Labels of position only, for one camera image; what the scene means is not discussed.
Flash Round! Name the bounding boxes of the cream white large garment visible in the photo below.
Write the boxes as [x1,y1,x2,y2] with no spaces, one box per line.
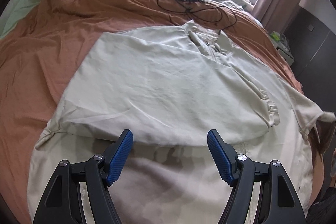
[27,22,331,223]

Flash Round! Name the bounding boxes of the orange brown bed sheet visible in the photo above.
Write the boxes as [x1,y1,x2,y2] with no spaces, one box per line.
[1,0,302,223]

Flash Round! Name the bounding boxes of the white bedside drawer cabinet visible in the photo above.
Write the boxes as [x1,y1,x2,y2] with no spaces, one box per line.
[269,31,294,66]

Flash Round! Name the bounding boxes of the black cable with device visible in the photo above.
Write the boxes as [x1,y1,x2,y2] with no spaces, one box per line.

==========

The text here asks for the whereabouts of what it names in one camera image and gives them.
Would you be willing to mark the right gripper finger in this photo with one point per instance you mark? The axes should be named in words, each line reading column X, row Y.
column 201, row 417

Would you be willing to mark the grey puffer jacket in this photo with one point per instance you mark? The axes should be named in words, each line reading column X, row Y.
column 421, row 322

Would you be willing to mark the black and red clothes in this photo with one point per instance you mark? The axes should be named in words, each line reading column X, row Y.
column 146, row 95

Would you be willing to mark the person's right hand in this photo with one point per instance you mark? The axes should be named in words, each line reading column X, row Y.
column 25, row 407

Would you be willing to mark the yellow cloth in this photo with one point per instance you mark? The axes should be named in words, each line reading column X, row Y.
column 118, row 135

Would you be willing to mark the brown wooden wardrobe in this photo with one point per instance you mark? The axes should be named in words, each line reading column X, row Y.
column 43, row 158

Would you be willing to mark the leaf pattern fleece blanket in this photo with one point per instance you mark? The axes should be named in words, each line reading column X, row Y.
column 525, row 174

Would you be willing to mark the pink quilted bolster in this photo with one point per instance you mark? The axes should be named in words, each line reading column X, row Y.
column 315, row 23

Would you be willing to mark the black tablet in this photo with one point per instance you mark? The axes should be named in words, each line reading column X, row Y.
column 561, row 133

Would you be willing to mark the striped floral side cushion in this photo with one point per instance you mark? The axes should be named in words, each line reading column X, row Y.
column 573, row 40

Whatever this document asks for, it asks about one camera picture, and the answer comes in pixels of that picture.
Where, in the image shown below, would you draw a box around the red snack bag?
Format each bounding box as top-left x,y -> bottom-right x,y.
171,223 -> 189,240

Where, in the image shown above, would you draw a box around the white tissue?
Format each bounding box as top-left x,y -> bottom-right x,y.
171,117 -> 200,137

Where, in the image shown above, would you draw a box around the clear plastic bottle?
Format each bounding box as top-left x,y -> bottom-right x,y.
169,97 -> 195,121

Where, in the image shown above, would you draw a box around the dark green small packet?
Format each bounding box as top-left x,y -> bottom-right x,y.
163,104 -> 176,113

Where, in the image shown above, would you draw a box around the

==========

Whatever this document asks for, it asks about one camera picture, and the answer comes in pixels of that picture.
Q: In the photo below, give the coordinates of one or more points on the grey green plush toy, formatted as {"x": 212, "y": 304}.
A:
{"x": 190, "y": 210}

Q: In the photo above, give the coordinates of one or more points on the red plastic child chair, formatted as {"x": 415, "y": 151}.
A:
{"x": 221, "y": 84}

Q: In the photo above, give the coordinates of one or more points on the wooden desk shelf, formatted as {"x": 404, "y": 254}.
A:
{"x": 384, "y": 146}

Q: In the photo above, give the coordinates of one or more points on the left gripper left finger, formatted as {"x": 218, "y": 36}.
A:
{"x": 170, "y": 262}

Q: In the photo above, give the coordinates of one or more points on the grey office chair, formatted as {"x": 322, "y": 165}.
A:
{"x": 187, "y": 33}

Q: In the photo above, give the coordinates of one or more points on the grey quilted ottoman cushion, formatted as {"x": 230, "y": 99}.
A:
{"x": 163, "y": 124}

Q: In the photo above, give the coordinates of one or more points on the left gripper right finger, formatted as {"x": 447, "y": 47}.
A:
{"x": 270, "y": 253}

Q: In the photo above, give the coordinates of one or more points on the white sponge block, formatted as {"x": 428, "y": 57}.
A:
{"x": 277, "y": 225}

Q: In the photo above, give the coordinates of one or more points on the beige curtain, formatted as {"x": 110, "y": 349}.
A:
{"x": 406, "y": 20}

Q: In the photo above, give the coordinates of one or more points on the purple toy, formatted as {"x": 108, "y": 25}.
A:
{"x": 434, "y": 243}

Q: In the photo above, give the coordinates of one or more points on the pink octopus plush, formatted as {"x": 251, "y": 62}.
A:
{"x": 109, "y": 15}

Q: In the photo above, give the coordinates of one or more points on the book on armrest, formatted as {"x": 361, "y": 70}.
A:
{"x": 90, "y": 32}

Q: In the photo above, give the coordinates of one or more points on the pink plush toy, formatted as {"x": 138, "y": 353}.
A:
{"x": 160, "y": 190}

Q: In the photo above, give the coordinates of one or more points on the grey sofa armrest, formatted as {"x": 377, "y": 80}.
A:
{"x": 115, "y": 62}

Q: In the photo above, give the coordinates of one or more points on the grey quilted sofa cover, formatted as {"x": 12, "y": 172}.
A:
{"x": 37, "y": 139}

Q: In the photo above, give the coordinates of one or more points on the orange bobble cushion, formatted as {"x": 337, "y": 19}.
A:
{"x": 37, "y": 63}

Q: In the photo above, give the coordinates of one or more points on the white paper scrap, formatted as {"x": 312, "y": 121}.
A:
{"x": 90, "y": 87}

==========

• **Directions for this task**
Check each line of the material for the word "armrest". Copy the ones that have it.

• **Response to the task**
Q: In the photo above, give the coordinates of one or more points on the book on armrest, formatted as {"x": 361, "y": 70}.
Q: In the photo above, give the coordinates of one or more points on the grey sofa armrest, formatted as {"x": 377, "y": 80}.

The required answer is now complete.